A Poem a Day: A Twist on Traditional Haiku #Poetry #Haiku #NPM22

Collected Haiku Poems by Genki (Komai Ki) is licensed under CC-CC0 1.0

Having missed International Haiku Poetry Day, let me leave you with this three haiku sampler from David M. Bader’s book Haiku U: From Aristotle to Zola, 100 Great Books in 17 Syllables as today’s selection for National Poetry Month. As Bader himself notes in his humorous foreword, “Deciding which books to include was difficult, as there were so many worthy candidates. In the end, selections were made on the basis of a scientific formula that took into consideration historical importance, originality, weight (in hardcover), and impact on the reader (both as a book and as a sedative.)” However, I doubt you will find these three gems soporific. Here, Bader gives us Homer’s The Iliad, Austen’s Pride & Prejudice, and the anonymous Beowulf in three bite-sized seventeen-syllable pieces.
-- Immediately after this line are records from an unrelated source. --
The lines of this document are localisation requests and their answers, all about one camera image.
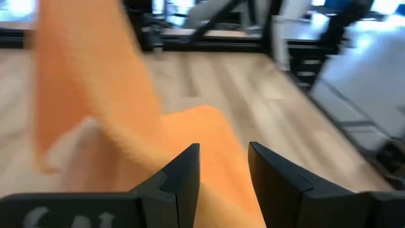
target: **gym equipment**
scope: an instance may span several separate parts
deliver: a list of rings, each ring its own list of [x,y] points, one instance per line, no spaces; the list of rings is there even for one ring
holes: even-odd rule
[[[400,228],[404,193],[353,193],[249,143],[252,183],[267,227]],[[199,191],[193,144],[129,193],[16,194],[0,200],[1,227],[191,228]]]
[[[199,145],[192,144],[127,193],[7,196],[0,200],[0,227],[192,227],[199,186]]]
[[[345,18],[344,23],[338,19],[331,21],[328,29],[318,41],[285,40],[280,27],[282,18],[279,17],[283,1],[272,1],[268,8],[266,24],[260,38],[255,37],[213,37],[204,34],[215,26],[215,23],[226,13],[230,12],[240,3],[231,0],[222,10],[205,25],[199,27],[191,35],[170,35],[165,33],[167,24],[155,19],[147,10],[126,7],[128,18],[138,37],[140,47],[144,51],[161,49],[164,51],[226,51],[263,53],[278,63],[278,67],[290,76],[304,91],[310,90],[316,83],[322,66],[329,55],[339,54],[340,42],[345,26],[359,18],[364,13],[363,4],[354,3],[351,8],[337,15],[336,18]],[[2,30],[0,32],[0,47],[22,48],[24,31]],[[384,177],[386,167],[376,158],[367,158]],[[400,177],[392,174],[390,179],[398,180]]]

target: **black bar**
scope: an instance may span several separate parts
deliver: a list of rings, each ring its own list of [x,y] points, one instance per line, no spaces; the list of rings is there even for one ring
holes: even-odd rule
[[[302,40],[302,39],[287,39],[288,45],[312,45],[322,46],[322,43],[318,40]]]
[[[256,16],[256,5],[254,0],[247,0],[247,10],[249,12],[249,19],[251,21],[251,25],[256,25],[257,16]]]
[[[192,44],[184,44],[181,42],[166,42],[163,44],[163,50],[260,53],[261,46],[259,44],[239,44],[224,42],[193,42]]]
[[[0,48],[23,49],[24,38],[0,37]]]
[[[326,56],[330,54],[338,54],[339,49],[325,46],[312,45],[288,45],[289,54],[291,57],[311,57],[311,56]]]
[[[238,4],[241,3],[241,0],[230,0],[219,12],[217,12],[208,23],[197,28],[190,36],[188,36],[186,43],[191,44],[196,41],[198,38],[201,38],[207,31],[214,28],[215,24],[223,18],[227,13],[231,12]]]
[[[343,121],[339,124],[343,127],[374,127],[374,122],[370,120]]]
[[[0,37],[24,37],[26,30],[0,28]]]
[[[180,41],[184,35],[161,35],[166,42]],[[231,44],[260,44],[257,37],[224,37],[224,36],[203,36],[197,42],[231,43]]]
[[[152,13],[153,0],[122,0],[124,6],[141,10],[143,13]]]
[[[282,4],[283,0],[271,1],[267,11],[263,33],[261,34],[263,50],[265,50],[265,53],[270,56],[273,56],[273,34],[270,34],[273,32],[273,16],[280,14]]]
[[[167,22],[167,18],[169,16],[169,2],[168,0],[163,0],[163,16],[165,21]]]

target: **white wall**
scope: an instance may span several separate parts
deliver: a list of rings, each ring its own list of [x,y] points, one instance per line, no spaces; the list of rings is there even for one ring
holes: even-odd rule
[[[285,20],[298,20],[311,6],[312,0],[284,0],[282,15]]]
[[[400,3],[401,0],[375,0],[371,10],[390,15],[395,12]]]
[[[13,16],[25,16],[35,11],[36,0],[7,0],[7,10]]]

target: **orange towel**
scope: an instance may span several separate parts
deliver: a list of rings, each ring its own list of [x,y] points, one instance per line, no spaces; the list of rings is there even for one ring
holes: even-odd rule
[[[117,0],[40,1],[34,38],[37,166],[54,172],[45,162],[50,146],[89,116],[101,133],[74,161],[70,179],[96,181],[103,189],[71,185],[70,191],[129,190],[200,143],[196,227],[262,227],[246,152],[226,118],[209,106],[163,115],[123,15]],[[89,178],[100,168],[109,174]]]

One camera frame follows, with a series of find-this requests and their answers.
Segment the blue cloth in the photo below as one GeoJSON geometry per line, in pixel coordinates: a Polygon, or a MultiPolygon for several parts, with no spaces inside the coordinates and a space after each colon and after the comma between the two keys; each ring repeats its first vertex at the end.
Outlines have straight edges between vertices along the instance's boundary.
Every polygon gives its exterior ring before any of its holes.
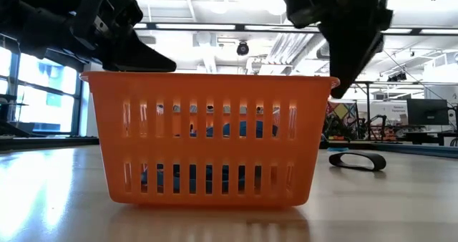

If imitation is the highest form of flattery, then both the Japanese poets and original authors are both deeply honored here. 🙂

from Haiku U: From Aristotle to Zola by David M. Bader

Homer - The Iliad
Sing, Goddess, of how
        brooding Achilles' mood swings
                caused him to act out.

Jane Austen - Pride & Prejudice
Single white lass seeks
        landed gent for marriage, whist.
                No parsons, thank you.

Hrothgar's hall,        haunted.
        Dauntless Danes die,        Grendel-gored.
                Why not     hrelocate?